1\. There is no authoritative implementation of Timsort in C++. In the bench
directory I included [https://github.com/gfx/cpp-
TimSort](https://github.com/gfx/cpp-TimSort), but I don't know the quality of
that implementation.

2\. pdqsort intends to be the algorithm of choice of a system unstable sort.
In other words, a direct replacement for introsort for std::sort. So std::sort
is my main comparison vehicle, and anything else is more or less a
distraction. The only reason I included std::stable_sort in the benchmark is
to show that unstable sorting is an advantage for speed for those unaware.

But, since you're curious, here's the benchmark result with Timsort included
on my machine:
[http://i.imgur.com/tSdS3Y0.png](http://i.imgur.com/tSdS3Y0.png)

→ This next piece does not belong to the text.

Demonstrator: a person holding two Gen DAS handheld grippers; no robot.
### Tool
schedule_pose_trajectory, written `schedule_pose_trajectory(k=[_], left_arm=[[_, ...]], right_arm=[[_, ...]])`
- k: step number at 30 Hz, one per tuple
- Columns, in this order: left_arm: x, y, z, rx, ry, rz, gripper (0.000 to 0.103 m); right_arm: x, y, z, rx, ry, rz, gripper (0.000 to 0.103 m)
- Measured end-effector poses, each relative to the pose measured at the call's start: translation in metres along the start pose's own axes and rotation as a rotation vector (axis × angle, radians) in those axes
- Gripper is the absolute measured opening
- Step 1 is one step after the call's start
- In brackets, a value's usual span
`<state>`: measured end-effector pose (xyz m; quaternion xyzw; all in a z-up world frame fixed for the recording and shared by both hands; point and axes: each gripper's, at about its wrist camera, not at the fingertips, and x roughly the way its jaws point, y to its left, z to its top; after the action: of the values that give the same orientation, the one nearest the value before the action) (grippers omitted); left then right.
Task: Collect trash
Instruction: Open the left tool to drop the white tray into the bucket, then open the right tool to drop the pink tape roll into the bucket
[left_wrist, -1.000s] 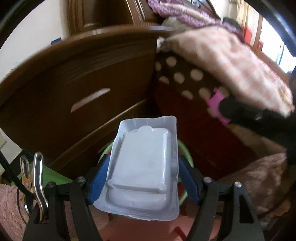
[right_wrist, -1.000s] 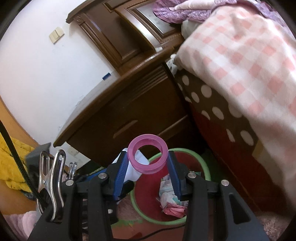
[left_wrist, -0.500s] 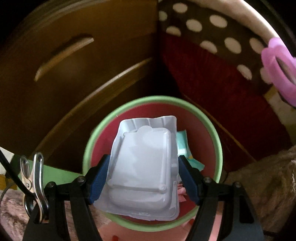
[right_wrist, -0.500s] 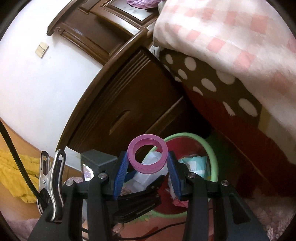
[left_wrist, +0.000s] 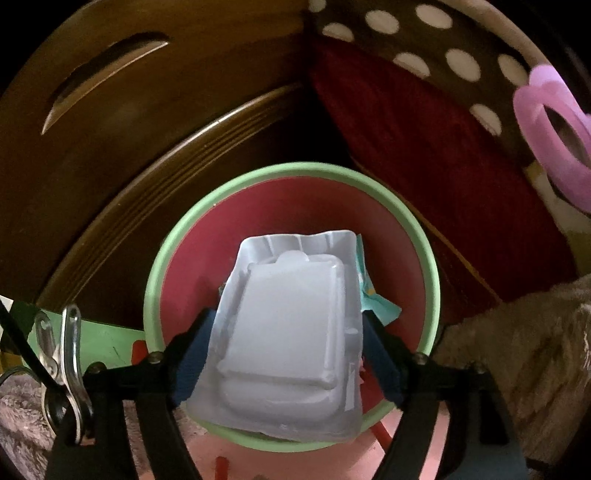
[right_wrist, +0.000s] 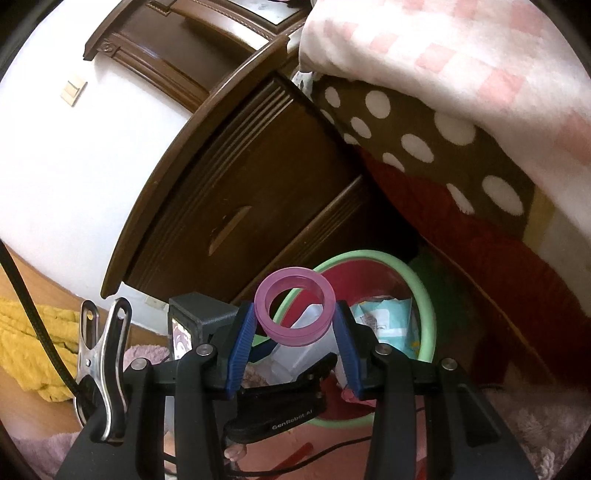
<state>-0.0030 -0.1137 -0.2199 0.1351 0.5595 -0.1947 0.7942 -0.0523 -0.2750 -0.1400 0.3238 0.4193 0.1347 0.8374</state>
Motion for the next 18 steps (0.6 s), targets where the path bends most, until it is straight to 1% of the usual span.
schedule_pose_trajectory(k=[2, 6, 12, 16, 18], left_arm=[[-0.002, 0.0, -0.002, 0.003, 0.003, -0.006, 0.087], [-0.005, -0.001, -0.002, 0.015, -0.011, -0.012, 0.091], [-0.014, 0.002, -0.003, 0.019, -0.009, -0.036, 0.092], [-0.026, 0.006, -0.004, 0.016, 0.014, -0.039, 0.091], [-0.031, 0.009, -0.003, 0.01, 0.013, -0.046, 0.091]], right_arm=[[0.001, 0.0, 0.0, 0.0, 0.003, -0.001, 0.044], [0.002, -0.001, 0.0, 0.006, 0.007, 0.001, 0.044], [0.005, -0.003, 0.0, 0.016, 0.017, -0.004, 0.044], [0.011, -0.006, 0.0, 0.03, 0.039, -0.018, 0.044], [0.015, -0.007, -0.001, 0.035, 0.055, -0.031, 0.044]])
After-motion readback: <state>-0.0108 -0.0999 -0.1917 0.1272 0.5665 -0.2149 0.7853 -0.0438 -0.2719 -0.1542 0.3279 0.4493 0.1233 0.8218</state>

This is for sorting integers however, I expect Timsort to become substantially
better as the cost of a comparison increases.

------
ComputerGuru
Just because I was confused: this is by Orson Peters who first invented pdq.
It's not brand new (as in yesterday), but is a very, very recent innovation
(2016).

------
dpcx
Question as a non low-level developer, and please forgive my ignorance:

How is it that we're essentially 50 years in to writing sorting algorithms,
and we still find improvements? Shouldn't sorting items be a "solved" problem
by now?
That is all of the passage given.